● Records provided
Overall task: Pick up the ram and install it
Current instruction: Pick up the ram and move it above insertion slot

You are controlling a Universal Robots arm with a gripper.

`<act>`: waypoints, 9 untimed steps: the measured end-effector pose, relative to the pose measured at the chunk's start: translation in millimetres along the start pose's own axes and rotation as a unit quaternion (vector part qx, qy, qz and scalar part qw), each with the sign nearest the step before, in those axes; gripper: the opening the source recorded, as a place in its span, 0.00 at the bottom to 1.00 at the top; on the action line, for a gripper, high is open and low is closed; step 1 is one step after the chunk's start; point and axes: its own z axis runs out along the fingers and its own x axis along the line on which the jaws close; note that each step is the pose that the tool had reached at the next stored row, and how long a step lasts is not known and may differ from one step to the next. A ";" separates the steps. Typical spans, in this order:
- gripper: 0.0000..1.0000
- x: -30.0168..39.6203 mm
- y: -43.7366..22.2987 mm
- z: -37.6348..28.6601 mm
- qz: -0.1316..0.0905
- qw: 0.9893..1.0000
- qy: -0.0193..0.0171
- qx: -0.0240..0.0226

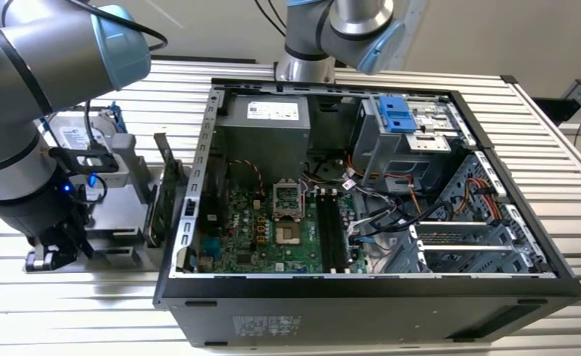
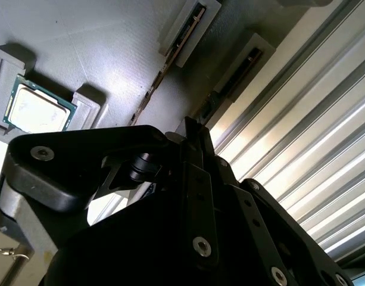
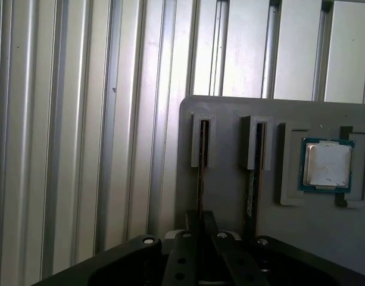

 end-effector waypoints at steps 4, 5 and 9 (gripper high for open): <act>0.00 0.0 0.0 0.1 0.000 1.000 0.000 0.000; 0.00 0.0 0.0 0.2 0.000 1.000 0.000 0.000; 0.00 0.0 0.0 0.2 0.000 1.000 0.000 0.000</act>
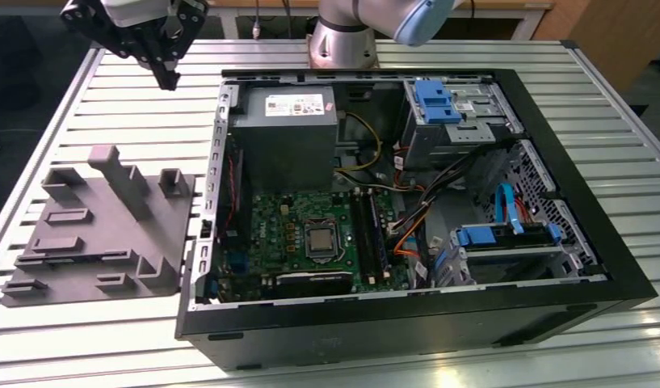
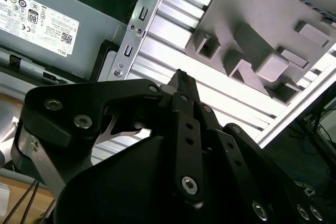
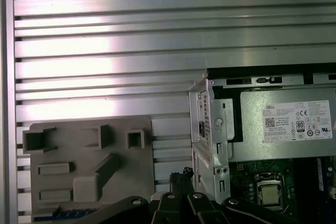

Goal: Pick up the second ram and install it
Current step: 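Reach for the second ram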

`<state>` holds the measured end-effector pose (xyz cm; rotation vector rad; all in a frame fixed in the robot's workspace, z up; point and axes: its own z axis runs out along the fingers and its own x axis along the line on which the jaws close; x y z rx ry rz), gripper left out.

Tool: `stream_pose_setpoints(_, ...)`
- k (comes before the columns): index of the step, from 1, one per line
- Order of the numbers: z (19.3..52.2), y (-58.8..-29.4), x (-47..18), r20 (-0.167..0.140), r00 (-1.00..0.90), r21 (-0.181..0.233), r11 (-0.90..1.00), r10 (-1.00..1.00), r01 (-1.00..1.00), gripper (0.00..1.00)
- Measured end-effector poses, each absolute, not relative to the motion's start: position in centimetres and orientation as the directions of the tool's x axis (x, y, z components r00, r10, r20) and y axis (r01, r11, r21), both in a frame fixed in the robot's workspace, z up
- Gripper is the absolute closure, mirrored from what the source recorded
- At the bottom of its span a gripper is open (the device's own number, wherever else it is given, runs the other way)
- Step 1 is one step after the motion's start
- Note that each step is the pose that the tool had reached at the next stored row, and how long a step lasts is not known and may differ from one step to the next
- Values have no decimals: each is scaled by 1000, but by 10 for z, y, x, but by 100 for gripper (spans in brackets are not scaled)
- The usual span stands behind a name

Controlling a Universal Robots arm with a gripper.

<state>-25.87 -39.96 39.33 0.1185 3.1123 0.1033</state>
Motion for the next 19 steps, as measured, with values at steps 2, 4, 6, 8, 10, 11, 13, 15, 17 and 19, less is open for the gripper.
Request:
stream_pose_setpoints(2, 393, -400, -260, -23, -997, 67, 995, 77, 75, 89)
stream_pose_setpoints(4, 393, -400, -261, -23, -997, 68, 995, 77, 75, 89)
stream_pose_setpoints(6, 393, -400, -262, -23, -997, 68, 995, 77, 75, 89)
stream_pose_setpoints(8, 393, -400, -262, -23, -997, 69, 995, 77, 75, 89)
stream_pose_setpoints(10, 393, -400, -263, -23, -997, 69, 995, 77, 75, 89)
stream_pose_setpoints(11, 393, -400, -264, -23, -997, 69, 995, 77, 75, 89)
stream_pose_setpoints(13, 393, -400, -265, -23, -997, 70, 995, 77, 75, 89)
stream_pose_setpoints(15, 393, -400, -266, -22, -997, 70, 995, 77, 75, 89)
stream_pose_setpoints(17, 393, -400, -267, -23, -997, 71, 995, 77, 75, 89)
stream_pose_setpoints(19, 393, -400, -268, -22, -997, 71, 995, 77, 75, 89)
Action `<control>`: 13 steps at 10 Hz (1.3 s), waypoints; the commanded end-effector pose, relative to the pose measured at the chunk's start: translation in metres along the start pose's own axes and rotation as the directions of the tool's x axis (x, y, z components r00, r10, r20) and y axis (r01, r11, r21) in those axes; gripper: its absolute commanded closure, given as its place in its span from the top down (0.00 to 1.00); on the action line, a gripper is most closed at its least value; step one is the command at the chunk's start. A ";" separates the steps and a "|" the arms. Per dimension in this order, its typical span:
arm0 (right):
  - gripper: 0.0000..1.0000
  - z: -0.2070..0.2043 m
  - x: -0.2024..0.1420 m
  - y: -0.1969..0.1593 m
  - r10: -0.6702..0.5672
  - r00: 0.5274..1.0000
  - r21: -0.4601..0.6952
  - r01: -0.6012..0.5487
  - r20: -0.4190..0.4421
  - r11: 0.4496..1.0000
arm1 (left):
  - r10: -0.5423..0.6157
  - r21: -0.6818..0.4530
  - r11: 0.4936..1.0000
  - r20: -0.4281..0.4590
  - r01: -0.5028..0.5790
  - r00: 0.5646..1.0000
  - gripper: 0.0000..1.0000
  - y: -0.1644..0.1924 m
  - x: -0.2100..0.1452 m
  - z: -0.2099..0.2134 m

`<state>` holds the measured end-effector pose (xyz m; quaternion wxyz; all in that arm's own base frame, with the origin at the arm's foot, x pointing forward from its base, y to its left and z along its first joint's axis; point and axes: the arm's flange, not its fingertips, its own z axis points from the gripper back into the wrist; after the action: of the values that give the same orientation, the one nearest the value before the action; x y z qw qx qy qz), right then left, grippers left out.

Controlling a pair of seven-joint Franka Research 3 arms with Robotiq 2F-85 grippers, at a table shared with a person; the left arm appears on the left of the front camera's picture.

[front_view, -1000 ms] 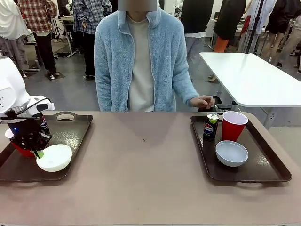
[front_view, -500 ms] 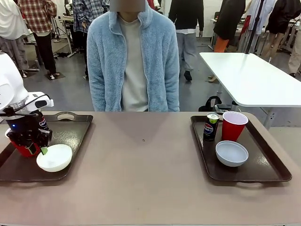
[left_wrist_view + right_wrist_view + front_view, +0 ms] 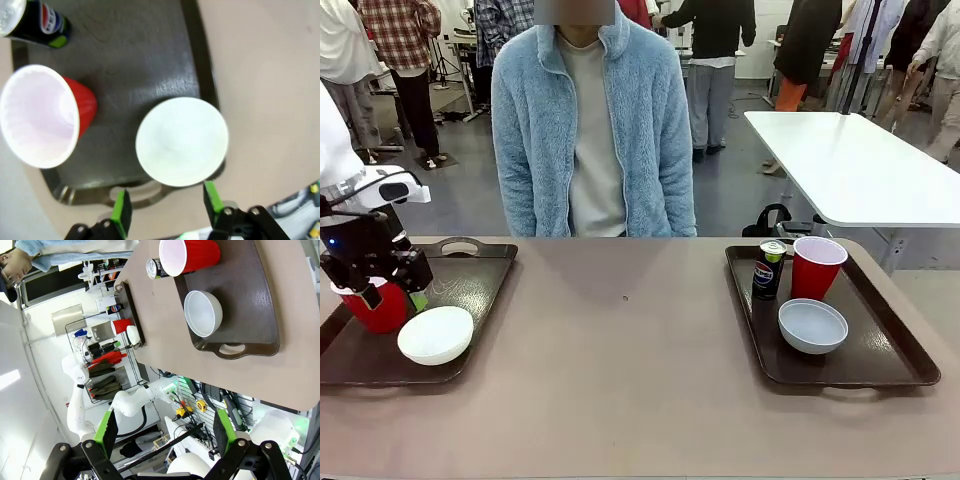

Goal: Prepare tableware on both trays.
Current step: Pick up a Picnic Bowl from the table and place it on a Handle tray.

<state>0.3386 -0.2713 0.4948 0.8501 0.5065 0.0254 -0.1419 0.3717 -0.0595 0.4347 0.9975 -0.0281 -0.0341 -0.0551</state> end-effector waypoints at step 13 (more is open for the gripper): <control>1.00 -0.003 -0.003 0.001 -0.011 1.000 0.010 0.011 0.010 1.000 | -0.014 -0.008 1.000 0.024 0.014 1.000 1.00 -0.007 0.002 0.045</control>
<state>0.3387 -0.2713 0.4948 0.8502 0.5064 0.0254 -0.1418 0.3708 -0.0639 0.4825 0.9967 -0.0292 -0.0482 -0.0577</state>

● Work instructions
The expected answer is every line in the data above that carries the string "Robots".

● Answer for the task
You are controlling a Universal Robots arm with a gripper.
Controlling a Universal Robots arm with a gripper.

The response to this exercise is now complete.